Regimens applied in identical fashion?

The most common example is that of choosing the best dose of A versus an ineffective dose of B (no names, no pack drill, but no prizes for picking out numerous examples especially from pharmaceutical company sponsored trials showing 'our drug is better than yours'). Should be OK if licensed doses are chosen.

Other pitfalls to look out for are low compliance or frequent treatment changes, incomplete follow up, disproportionate use of cointerventions and lack of blinding.

Appropriate statistical analysis?

Equivalence trials are designed to rule out meaningful differences between two treatments. Often one-sided tests of difference are used. Lack of significant superiority is not necessarily the same as defining an appropriate level of equivalence and testing for it.

Intention to treat analysis confers the risk of making a false-negative conclusion that treatments have the same efficacy when they do not. In equivalence trials the conservative approach may be to compare patients actually on treatment. Both analyses should probably be used.

Prespecified equivalence margin?

How different is different? Equivalence trials should have a prior definition of how big a difference is a difference, and justify it. Even more than that, they have to convince you that the lack of that difference means that treatments would, in fact, be equivalent.


Most equivalence trials do not have enough power to detect even a 50% difference between treatments, and a 1994 review [3] found that 84% were too small to detect a 25% difference. Size is everything when we want to show no difference, and the smaller the difference that is important, the larger the trial has to be.


McAlister & Sackett apply their methodological criteria to four large equivalence trials in hypertension. All had failings, and none could detect a 10% difference between treatments. Readers of equivalence trials should beware.
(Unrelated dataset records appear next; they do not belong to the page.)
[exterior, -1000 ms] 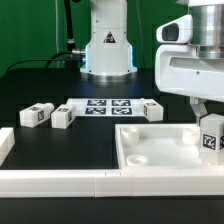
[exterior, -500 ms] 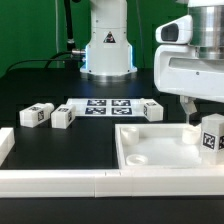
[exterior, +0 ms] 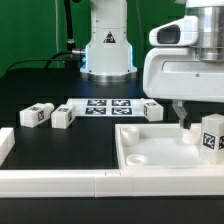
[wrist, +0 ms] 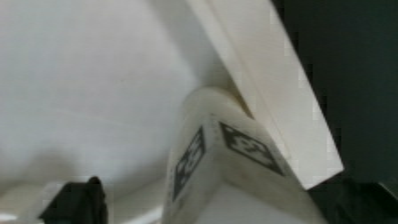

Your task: Assemble square table

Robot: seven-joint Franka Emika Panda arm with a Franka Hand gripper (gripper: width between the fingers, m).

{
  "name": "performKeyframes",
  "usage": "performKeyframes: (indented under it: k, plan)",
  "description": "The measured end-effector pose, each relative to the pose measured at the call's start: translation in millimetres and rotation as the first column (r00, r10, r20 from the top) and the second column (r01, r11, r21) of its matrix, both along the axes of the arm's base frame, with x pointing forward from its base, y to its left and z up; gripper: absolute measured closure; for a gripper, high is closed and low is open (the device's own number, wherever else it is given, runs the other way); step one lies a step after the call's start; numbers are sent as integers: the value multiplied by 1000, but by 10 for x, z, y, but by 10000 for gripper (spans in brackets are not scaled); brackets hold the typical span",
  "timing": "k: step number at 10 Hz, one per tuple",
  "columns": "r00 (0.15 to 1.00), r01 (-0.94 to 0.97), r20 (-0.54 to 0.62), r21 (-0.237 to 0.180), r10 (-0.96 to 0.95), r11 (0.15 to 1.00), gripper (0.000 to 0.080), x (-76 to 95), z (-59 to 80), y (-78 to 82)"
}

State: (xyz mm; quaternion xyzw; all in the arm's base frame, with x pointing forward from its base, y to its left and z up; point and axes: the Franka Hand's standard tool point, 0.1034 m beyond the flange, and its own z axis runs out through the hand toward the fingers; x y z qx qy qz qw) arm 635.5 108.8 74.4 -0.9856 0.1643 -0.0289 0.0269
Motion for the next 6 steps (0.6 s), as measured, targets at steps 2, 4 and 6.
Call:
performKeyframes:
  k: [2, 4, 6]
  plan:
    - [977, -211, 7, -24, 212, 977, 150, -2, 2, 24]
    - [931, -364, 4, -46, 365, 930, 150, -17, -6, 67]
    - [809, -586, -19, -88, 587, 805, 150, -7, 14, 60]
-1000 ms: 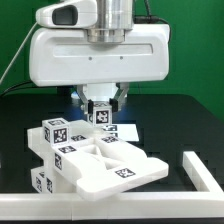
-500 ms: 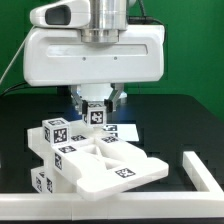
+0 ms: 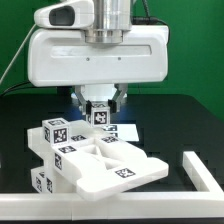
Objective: Assemble chair
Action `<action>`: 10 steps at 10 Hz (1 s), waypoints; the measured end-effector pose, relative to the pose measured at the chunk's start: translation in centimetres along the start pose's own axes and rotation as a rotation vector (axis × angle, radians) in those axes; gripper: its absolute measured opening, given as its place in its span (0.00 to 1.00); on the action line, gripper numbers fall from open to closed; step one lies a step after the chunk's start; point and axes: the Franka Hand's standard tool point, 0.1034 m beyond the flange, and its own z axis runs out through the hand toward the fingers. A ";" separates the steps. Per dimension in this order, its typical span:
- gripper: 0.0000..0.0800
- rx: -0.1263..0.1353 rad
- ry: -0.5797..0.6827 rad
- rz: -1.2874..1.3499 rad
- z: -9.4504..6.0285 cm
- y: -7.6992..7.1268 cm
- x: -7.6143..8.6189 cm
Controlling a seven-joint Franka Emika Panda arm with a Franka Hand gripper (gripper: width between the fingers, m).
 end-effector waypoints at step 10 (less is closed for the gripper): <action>0.36 -0.004 0.001 0.005 0.6 0.1 -0.3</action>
Offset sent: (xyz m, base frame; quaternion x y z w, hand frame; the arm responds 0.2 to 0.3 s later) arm 0.0018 -0.0010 -0.0065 -0.0015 0.0129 -0.0044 0.9999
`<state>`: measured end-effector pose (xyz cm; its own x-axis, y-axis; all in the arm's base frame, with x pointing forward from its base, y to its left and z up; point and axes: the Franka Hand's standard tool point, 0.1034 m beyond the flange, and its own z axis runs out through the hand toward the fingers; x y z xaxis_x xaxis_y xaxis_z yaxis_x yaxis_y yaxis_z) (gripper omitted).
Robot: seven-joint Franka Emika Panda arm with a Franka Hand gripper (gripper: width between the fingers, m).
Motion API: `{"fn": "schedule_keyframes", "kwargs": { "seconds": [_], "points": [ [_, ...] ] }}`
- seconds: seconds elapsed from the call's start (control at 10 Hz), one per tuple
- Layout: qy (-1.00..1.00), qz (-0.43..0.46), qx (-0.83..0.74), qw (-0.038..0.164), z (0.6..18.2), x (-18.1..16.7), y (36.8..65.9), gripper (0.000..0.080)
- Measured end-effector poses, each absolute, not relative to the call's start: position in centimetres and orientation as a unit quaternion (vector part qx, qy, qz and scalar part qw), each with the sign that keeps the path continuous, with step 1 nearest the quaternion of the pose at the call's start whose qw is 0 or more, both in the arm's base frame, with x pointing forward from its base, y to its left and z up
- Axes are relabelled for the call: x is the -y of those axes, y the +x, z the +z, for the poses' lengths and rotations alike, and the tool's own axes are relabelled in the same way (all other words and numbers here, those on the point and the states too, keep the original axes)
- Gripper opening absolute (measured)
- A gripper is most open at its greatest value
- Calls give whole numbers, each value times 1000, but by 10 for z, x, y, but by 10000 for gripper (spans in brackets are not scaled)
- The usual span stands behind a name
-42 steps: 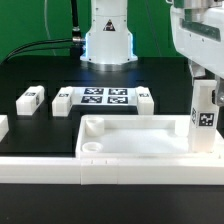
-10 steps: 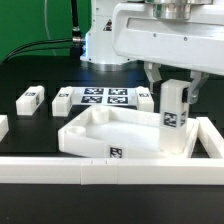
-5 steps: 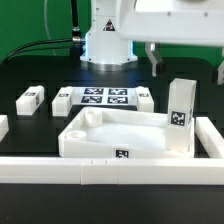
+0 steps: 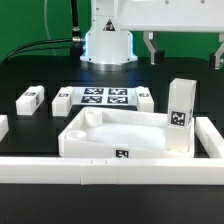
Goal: Assemble desk
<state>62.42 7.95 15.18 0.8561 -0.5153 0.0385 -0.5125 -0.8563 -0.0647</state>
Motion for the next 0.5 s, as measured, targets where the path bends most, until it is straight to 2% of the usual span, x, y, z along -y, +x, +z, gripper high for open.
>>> {"fn": "schedule_keyframes", "kwargs": {
  "seconds": [0.3, 0.4, 0.5],
  "points": [
    [-973, -39, -224, 30, 155, -77, 619, 649],
    [-981, -56, -182, 34, 157, -74, 605, 649],
    [-985, -85, -143, 34, 151, -72, 591, 649]
  ]
}}
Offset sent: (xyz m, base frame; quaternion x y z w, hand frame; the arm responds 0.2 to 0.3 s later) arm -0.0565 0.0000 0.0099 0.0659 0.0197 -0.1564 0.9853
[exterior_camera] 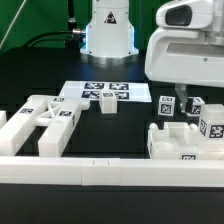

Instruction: Assemble chair

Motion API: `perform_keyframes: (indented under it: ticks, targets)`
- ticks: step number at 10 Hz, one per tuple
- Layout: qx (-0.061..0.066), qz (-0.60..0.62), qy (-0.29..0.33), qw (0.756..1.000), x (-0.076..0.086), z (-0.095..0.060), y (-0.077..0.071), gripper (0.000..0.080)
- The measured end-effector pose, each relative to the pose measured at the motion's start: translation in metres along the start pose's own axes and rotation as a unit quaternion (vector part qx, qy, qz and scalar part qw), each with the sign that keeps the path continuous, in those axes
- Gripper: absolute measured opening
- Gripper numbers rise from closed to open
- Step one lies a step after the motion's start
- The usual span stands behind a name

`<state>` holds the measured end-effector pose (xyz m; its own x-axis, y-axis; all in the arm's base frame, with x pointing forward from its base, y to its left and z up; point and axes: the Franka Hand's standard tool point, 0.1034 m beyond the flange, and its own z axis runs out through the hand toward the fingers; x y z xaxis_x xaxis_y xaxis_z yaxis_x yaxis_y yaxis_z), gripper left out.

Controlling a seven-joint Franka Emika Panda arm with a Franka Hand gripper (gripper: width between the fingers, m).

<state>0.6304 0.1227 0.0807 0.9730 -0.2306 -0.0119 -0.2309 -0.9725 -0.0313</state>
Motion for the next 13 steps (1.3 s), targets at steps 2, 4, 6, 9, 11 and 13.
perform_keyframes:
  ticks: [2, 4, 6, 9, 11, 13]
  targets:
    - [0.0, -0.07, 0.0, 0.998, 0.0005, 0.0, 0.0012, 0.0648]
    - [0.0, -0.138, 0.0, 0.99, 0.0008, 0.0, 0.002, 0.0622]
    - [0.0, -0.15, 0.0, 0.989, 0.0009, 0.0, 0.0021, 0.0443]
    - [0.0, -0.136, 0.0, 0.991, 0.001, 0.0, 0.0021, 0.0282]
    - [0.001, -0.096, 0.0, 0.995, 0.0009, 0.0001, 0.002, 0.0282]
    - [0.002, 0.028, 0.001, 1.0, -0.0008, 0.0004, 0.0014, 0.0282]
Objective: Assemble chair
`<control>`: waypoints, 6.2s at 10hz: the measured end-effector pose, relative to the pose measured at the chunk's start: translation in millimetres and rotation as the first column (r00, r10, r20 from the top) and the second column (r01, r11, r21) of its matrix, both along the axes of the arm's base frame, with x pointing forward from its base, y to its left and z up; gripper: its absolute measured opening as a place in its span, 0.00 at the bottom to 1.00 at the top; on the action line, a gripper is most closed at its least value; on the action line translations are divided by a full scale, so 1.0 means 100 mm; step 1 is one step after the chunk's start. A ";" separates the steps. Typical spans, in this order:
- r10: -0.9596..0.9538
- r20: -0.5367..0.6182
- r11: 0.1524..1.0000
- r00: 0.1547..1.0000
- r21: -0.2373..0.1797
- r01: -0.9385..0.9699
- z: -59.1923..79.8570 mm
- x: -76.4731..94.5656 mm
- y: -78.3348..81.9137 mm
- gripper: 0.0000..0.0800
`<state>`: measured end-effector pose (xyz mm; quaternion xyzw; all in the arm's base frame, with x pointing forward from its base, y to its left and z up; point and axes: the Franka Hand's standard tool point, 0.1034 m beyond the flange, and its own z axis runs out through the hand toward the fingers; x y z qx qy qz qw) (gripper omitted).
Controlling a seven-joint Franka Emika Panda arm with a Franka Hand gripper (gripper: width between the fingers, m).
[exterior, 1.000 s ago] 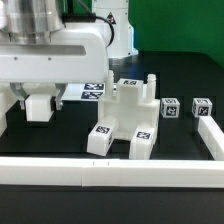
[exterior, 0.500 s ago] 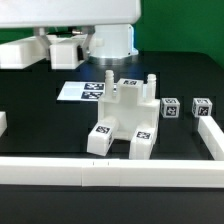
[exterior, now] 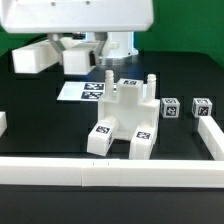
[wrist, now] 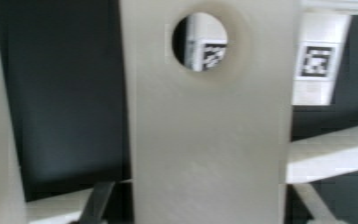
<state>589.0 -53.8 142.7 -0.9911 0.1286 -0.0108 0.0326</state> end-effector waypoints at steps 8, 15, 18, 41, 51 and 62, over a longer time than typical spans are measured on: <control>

Designating a class effect on a group of drugs, and judging them to be equivalent on inadequate evidence is something most of us do at some time or another. Because prescribing costs often drive decisions, 'cheapest is best' thinking often applies. Much of the time we will make incorrect decisions, but fortunately won't have the evidence to know that we are wrong. This is important and tricky territory that needs more work.


  1. FA McAlister et al. Users' guides to the medical literature XIX Applying clinical trial results B. Guidelines for determining whether a drug is exerting (more than) a class effect. JAMA 1999 282: 1371-1377.
  2. FA McAlister & DL Sackett. Active-control equivalence trials and antihypertensive agents. American Journal of Medicine 2001 111: 553-558.
  3. D Moher et al. Statistical power, sample size, and their reporting in randomized controlled trials. JAMA 1994 272: 122-124.